#### [Required work]
Repeat each record exactly, skipping the pictures.

------------------------------------------------

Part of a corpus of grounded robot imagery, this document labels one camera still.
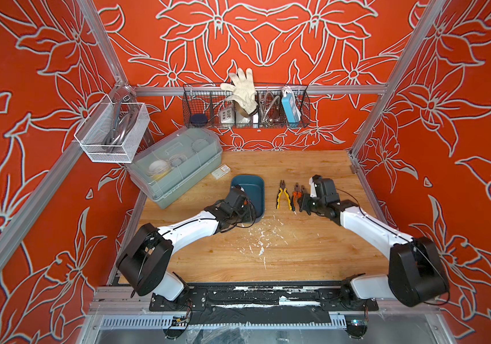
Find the yellow black combination pliers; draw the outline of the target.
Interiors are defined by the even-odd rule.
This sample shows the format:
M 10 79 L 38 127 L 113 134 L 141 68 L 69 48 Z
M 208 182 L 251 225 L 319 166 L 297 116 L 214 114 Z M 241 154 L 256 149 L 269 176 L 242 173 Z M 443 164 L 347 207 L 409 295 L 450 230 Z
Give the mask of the yellow black combination pliers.
M 294 209 L 292 206 L 290 194 L 288 193 L 284 180 L 281 180 L 279 184 L 278 194 L 276 197 L 276 204 L 275 204 L 276 209 L 280 209 L 282 204 L 287 206 L 290 211 Z

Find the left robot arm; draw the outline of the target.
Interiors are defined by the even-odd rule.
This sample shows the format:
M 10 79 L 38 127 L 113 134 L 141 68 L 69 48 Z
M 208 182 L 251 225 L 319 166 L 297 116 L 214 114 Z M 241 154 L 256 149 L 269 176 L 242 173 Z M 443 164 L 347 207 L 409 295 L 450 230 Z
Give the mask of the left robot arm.
M 225 199 L 205 207 L 197 215 L 169 226 L 141 226 L 116 261 L 118 271 L 135 294 L 150 293 L 175 301 L 188 286 L 167 268 L 174 253 L 205 237 L 243 228 L 257 221 L 257 209 L 239 186 L 231 187 Z

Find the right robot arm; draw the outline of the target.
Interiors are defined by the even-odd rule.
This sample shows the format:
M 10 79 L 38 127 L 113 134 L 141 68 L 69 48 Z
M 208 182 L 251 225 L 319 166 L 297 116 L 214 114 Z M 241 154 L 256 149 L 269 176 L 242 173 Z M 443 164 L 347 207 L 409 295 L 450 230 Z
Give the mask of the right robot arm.
M 450 295 L 450 283 L 433 240 L 414 237 L 368 215 L 354 200 L 342 199 L 332 179 L 315 175 L 300 188 L 298 207 L 325 217 L 360 236 L 388 260 L 383 275 L 357 275 L 346 282 L 356 299 L 397 300 L 407 307 L 437 305 Z

------------------------------------------------

#### [Answer space]
Part of a corpus of grounded robot imagery, this document labels one camera still.
Find the yellow black combination pliers; draw the outline of the target.
Interiors are defined by the even-odd rule.
This sample shows the format:
M 10 79 L 38 127 L 113 134 L 141 68 L 69 48 Z
M 208 182 L 251 225 L 319 166 L 297 116 L 214 114 Z M 241 154 L 256 149 L 269 176 L 242 173 Z M 443 164 L 347 207 L 409 295 L 450 230 Z
Give the mask of the yellow black combination pliers.
M 294 209 L 292 206 L 290 194 L 288 193 L 284 180 L 281 180 L 279 184 L 278 194 L 276 197 L 276 204 L 275 204 L 276 209 L 280 209 L 282 204 L 287 206 L 290 211 Z

Find the left robot arm; draw the outline of the target.
Interiors are defined by the even-odd rule.
This sample shows the format:
M 10 79 L 38 127 L 113 134 L 141 68 L 69 48 Z
M 208 182 L 251 225 L 319 166 L 297 116 L 214 114 Z M 241 154 L 256 149 L 269 176 L 242 173 Z M 443 164 L 347 207 L 409 295 L 450 230 Z
Give the mask of the left robot arm.
M 225 199 L 205 207 L 197 215 L 169 226 L 141 226 L 116 261 L 118 271 L 135 294 L 150 293 L 175 301 L 188 286 L 167 268 L 174 253 L 205 237 L 243 228 L 257 221 L 257 209 L 239 186 L 231 187 Z

Find the right robot arm; draw the outline of the target.
Interiors are defined by the even-odd rule.
This sample shows the format:
M 10 79 L 38 127 L 113 134 L 141 68 L 69 48 Z
M 208 182 L 251 225 L 319 166 L 297 116 L 214 114 Z M 241 154 L 256 149 L 269 176 L 242 173 Z M 443 164 L 347 207 L 409 295 L 450 230 Z
Give the mask of the right robot arm.
M 450 295 L 450 283 L 433 240 L 414 237 L 368 215 L 354 200 L 342 199 L 332 179 L 315 175 L 300 188 L 298 207 L 325 217 L 360 236 L 388 260 L 383 275 L 357 275 L 346 282 L 356 299 L 397 300 L 407 307 L 437 305 Z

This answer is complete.